◆ **ACTIVITY**
Only one stretch of the data is wanted: the line containing "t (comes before", the line containing "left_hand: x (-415", and every line between them, copied exactly.

◆ **STORED DATA**
# # # #
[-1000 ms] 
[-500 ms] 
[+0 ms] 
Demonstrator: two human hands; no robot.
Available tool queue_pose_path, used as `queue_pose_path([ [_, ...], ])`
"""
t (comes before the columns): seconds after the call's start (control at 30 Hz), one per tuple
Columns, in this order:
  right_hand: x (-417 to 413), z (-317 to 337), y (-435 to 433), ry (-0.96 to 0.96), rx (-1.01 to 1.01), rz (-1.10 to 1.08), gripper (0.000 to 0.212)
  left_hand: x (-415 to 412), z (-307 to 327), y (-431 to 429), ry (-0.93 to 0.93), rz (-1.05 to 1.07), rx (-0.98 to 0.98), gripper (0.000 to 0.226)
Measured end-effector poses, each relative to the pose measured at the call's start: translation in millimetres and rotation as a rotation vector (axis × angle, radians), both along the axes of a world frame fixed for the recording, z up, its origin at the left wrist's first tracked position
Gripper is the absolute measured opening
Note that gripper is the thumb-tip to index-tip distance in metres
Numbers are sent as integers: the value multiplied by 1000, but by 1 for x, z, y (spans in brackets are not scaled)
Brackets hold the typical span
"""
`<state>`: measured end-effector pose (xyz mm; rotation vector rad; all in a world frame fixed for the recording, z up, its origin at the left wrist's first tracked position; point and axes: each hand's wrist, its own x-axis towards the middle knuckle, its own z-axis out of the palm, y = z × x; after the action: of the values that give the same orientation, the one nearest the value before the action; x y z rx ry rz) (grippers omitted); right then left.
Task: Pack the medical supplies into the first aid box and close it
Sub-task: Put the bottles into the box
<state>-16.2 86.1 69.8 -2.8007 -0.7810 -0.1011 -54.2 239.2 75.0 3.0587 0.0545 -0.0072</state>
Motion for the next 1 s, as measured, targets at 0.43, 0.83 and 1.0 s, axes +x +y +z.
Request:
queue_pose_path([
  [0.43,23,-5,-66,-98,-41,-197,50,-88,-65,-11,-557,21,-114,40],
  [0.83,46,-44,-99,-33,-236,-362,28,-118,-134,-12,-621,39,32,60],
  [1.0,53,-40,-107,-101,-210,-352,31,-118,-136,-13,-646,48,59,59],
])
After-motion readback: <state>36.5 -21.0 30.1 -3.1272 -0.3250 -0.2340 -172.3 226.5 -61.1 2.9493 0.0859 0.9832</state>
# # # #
◆ **ANSWER SPACE**
t (comes before the columns): seconds after the call's start (control at 30 Hz), one per tuple
Columns, in this order:
  right_hand: x (-417 to 413), z (-317 to 337), y (-435 to 433), ry (-0.96 to 0.96), rx (-1.01 to 1.01), rz (-1.10 to 1.08), gripper (0.000 to 0.212)
  left_hand: x (-415 to 412), z (-307 to 327), y (-431 to 429), ry (-0.93 to 0.93), rz (-1.05 to 1.07), rx (-0.98 to 0.98), gripper (0.000 to 0.226)

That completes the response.